- [YOUR GOAL]
Below are entries. Pull out all lines containing "things".

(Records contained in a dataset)
Start of Block
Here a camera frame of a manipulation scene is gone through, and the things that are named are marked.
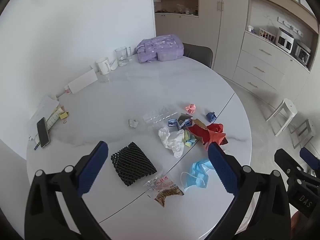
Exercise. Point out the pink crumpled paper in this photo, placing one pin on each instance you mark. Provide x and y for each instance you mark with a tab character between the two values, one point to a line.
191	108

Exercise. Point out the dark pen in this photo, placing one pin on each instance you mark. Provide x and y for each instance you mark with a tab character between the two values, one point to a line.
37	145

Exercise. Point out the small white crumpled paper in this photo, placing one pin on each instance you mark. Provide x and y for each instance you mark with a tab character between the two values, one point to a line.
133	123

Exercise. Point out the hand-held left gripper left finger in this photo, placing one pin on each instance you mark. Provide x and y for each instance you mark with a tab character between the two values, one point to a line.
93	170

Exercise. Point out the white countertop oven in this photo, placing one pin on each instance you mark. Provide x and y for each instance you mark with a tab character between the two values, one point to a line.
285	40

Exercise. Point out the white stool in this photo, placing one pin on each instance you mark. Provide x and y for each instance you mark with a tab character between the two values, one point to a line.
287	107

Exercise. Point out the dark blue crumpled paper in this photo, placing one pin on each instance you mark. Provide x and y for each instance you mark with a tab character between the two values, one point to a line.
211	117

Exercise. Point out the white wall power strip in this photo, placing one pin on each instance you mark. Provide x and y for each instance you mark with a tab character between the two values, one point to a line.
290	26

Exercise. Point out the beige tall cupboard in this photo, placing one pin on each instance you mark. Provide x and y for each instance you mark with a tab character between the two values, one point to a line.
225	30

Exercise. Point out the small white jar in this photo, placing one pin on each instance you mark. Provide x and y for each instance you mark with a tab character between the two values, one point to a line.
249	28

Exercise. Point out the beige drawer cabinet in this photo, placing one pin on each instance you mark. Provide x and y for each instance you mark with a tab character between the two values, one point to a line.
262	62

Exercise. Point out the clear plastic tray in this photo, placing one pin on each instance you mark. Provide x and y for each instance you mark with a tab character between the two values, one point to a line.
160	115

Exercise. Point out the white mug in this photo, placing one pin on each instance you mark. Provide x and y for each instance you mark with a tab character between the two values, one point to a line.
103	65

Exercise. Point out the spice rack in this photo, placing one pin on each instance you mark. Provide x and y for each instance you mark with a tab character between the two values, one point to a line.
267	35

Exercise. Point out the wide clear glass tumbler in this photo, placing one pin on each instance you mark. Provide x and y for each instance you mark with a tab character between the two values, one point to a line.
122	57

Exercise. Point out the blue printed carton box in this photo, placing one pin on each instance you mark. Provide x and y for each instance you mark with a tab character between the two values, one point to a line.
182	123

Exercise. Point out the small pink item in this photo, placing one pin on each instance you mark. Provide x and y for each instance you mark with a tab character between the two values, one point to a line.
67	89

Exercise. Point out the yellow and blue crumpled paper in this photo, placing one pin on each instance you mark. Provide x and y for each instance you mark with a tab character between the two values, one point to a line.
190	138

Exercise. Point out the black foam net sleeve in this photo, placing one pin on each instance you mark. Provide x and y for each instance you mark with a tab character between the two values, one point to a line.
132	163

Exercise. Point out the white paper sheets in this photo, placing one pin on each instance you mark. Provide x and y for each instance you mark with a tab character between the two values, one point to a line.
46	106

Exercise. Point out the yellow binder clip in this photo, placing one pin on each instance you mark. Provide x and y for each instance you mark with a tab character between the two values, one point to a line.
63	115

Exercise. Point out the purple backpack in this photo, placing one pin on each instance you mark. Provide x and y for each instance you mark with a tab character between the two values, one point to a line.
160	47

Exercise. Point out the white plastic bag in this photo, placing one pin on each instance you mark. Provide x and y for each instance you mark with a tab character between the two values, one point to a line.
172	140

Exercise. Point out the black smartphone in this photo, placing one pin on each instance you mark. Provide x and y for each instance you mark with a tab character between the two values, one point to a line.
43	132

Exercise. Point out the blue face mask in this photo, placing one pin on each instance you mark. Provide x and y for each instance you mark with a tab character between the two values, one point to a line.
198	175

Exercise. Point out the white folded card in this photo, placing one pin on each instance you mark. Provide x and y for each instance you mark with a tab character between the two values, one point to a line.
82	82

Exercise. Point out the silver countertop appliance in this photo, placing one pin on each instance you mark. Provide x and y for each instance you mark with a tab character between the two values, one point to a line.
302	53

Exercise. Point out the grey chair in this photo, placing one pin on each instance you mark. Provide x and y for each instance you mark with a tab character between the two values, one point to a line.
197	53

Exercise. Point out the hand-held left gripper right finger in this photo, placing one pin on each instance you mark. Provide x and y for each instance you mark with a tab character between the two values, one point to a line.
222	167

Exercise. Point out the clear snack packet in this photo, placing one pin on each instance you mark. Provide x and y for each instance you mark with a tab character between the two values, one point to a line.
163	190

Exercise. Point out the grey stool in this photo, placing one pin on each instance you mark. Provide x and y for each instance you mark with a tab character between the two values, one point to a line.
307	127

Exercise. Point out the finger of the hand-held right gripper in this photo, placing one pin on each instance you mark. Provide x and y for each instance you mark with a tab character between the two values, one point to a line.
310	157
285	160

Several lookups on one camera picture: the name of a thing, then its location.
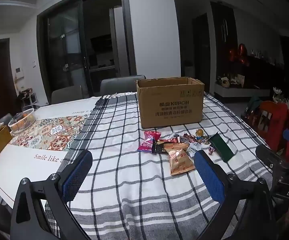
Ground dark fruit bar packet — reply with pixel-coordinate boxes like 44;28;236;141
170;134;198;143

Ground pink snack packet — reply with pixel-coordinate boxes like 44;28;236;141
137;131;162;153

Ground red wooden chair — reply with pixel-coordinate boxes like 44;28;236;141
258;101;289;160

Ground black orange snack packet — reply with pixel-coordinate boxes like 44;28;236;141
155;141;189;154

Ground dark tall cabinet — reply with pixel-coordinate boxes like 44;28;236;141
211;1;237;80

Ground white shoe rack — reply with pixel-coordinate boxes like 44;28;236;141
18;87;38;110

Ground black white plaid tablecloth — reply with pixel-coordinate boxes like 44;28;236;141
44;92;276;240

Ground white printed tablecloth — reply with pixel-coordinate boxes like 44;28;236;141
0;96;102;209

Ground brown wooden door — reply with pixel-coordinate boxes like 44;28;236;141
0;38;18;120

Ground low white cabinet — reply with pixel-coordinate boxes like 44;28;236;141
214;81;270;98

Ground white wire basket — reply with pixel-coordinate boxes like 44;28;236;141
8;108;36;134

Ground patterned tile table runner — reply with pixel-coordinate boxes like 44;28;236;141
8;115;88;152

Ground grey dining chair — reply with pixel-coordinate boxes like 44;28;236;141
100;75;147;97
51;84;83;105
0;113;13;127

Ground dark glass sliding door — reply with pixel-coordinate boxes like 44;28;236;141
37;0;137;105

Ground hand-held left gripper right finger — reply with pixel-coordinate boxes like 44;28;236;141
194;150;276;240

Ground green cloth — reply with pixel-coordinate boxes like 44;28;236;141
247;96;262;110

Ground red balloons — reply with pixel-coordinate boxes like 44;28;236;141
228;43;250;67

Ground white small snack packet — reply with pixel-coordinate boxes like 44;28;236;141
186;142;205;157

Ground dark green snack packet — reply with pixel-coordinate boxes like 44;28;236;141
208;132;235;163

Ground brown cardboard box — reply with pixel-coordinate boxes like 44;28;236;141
End of Block
Start of Block
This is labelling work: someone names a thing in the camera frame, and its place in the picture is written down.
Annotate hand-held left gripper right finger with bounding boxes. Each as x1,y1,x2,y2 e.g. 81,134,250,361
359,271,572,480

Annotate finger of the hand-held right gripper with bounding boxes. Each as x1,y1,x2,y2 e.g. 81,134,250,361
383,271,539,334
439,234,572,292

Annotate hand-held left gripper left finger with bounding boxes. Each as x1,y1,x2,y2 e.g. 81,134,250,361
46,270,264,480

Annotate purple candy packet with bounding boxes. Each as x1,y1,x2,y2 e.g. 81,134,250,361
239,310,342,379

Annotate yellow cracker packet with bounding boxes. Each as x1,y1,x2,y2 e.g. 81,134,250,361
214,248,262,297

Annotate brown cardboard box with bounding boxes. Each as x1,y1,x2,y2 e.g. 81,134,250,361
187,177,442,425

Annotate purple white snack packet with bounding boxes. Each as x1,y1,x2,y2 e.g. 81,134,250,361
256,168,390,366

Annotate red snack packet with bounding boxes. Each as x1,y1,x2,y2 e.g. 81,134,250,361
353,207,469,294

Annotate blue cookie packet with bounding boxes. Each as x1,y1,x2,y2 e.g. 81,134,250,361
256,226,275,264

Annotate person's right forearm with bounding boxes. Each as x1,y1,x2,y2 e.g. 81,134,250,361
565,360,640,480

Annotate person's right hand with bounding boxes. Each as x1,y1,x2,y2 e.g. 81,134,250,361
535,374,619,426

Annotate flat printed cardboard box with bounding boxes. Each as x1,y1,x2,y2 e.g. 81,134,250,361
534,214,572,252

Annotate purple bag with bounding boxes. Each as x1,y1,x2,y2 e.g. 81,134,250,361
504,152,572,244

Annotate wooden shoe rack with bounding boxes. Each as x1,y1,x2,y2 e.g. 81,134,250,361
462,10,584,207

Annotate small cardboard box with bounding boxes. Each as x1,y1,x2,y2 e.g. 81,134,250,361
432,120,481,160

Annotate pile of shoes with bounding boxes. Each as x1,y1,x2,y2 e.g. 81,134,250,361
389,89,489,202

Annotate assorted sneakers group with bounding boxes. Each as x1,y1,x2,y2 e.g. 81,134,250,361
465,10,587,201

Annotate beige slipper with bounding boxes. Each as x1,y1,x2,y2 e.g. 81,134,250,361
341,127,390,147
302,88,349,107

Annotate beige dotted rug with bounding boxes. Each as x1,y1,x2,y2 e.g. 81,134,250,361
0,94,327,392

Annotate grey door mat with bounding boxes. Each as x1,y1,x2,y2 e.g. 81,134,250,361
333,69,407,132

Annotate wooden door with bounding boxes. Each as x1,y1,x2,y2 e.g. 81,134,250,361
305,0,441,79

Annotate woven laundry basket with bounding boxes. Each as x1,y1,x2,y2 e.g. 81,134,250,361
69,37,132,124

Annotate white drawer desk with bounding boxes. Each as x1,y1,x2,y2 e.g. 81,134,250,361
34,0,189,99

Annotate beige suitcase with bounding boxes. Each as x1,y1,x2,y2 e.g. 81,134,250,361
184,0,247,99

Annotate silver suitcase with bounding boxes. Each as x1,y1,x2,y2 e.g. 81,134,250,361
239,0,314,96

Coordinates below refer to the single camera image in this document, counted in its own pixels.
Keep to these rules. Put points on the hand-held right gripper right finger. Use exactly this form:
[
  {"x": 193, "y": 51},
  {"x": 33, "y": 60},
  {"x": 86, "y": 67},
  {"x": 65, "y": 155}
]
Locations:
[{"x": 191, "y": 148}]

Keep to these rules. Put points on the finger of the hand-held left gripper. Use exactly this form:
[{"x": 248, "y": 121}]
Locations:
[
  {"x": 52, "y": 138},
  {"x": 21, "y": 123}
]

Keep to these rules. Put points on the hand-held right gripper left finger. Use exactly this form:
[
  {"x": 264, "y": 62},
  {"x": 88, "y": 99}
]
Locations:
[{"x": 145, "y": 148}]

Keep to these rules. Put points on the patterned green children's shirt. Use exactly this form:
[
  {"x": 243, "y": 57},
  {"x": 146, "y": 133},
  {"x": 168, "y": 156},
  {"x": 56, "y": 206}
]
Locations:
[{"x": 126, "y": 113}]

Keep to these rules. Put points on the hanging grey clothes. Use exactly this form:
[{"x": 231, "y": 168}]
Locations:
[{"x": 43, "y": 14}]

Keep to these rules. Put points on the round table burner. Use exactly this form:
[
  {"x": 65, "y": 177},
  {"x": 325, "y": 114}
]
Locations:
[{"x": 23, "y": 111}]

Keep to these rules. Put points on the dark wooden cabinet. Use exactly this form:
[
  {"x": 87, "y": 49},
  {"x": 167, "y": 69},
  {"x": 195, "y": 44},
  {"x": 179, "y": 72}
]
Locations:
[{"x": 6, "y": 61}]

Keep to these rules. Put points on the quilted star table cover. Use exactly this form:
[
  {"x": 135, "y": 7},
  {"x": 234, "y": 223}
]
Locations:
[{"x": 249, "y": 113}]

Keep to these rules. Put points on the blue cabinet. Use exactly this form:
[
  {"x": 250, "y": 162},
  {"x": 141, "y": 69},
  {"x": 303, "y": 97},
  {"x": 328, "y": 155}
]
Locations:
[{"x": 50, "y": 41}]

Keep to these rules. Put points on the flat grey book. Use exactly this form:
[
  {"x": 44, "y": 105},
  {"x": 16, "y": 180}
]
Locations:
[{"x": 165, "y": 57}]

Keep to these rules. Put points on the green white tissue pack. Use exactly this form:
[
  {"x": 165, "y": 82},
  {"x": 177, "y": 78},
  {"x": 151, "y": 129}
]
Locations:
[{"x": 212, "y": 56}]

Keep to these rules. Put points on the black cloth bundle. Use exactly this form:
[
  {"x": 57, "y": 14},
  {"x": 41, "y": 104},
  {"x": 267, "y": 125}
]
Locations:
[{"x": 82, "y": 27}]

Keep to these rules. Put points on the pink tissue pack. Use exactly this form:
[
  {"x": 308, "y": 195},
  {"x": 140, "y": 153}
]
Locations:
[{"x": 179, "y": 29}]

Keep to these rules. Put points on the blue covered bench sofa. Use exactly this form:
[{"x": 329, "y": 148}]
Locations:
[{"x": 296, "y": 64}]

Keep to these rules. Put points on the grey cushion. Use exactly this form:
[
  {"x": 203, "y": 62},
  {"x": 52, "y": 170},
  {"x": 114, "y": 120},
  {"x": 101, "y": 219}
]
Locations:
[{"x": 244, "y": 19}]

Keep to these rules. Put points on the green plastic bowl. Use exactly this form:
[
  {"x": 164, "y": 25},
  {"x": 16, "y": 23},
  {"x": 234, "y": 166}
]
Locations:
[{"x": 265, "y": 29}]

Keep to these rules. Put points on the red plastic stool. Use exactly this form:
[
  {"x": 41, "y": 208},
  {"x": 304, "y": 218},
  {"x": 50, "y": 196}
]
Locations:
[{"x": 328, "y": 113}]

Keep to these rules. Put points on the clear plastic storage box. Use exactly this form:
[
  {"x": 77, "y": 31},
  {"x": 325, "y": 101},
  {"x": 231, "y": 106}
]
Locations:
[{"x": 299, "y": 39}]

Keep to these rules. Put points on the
End of Block
Start of Block
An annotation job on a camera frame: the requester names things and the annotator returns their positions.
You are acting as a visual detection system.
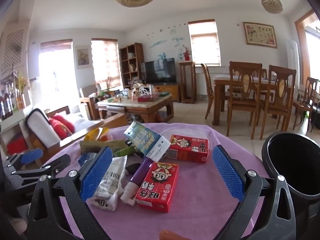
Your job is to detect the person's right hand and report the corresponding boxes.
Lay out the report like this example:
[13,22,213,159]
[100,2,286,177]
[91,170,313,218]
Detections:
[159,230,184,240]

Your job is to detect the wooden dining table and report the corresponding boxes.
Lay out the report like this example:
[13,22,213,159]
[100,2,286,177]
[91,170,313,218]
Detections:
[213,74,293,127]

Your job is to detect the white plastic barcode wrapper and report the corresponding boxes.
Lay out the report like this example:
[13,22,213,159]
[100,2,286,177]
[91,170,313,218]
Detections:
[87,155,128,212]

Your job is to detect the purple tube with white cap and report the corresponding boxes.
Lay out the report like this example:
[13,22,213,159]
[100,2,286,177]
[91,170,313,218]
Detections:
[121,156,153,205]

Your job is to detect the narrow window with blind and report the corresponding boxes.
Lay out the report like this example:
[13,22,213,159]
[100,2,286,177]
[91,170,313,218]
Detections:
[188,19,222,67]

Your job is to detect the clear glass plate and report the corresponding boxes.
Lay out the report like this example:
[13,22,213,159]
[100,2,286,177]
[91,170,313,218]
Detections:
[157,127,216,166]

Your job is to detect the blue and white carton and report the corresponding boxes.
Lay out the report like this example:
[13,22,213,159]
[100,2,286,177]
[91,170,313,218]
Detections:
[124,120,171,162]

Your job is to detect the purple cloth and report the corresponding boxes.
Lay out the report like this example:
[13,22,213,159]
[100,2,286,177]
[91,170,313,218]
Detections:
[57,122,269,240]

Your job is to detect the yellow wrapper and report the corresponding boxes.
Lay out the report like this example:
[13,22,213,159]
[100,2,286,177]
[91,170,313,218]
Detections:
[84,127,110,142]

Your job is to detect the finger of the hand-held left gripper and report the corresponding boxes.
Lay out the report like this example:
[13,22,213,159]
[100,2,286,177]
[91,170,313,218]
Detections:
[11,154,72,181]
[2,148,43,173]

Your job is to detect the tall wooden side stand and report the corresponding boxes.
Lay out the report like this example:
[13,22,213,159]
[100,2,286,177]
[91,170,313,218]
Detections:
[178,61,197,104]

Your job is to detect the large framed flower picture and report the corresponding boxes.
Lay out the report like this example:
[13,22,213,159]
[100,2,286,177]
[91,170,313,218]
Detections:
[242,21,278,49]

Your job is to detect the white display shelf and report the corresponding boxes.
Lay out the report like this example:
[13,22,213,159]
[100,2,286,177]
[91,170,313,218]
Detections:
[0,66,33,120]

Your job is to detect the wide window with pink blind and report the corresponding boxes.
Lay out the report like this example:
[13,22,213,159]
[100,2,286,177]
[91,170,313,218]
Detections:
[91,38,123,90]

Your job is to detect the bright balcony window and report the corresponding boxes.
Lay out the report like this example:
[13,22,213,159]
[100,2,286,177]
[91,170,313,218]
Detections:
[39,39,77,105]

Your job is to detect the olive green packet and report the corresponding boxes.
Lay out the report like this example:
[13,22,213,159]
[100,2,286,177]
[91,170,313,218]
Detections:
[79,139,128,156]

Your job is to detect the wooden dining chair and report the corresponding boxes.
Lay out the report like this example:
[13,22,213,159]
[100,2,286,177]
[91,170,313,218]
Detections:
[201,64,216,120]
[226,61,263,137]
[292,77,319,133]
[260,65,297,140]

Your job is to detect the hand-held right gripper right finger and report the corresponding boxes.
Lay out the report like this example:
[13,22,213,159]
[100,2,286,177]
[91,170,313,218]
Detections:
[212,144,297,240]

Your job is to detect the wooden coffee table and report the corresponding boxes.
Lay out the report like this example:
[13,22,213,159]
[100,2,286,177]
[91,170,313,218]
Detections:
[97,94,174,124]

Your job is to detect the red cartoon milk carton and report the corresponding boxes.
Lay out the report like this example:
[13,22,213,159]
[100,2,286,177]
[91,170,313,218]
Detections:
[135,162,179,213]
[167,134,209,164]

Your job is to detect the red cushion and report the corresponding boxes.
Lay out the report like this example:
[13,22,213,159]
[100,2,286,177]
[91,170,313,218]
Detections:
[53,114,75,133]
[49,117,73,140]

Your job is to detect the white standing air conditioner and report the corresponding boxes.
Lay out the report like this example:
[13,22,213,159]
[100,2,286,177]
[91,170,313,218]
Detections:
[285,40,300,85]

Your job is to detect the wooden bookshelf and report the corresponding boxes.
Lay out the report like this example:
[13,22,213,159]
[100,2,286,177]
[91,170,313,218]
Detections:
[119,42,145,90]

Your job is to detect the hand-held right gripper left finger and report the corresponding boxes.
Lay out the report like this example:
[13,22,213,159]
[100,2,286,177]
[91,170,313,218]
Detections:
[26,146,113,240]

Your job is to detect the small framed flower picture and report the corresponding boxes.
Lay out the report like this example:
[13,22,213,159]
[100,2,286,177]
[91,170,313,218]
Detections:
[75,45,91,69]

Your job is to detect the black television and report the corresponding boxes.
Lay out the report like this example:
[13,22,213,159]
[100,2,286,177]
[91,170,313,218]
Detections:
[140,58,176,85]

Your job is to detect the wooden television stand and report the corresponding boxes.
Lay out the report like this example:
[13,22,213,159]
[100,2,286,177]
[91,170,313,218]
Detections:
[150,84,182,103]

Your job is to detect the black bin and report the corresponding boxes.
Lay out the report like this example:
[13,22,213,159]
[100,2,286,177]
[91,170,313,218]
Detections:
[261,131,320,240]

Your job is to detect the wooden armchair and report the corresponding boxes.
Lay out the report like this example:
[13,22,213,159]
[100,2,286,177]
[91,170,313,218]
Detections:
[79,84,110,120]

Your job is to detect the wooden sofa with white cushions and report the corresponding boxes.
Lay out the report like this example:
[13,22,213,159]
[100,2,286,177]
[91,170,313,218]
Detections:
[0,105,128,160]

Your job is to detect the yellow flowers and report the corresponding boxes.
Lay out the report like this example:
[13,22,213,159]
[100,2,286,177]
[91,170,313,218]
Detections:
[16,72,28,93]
End of Block
- [RESULT FOR THIS TASK]
Here a camera frame of a manipulation scene is gone through, and the things that are named are marked.
An annotation job on a camera frame: the requester names things and the annotator returns their positions.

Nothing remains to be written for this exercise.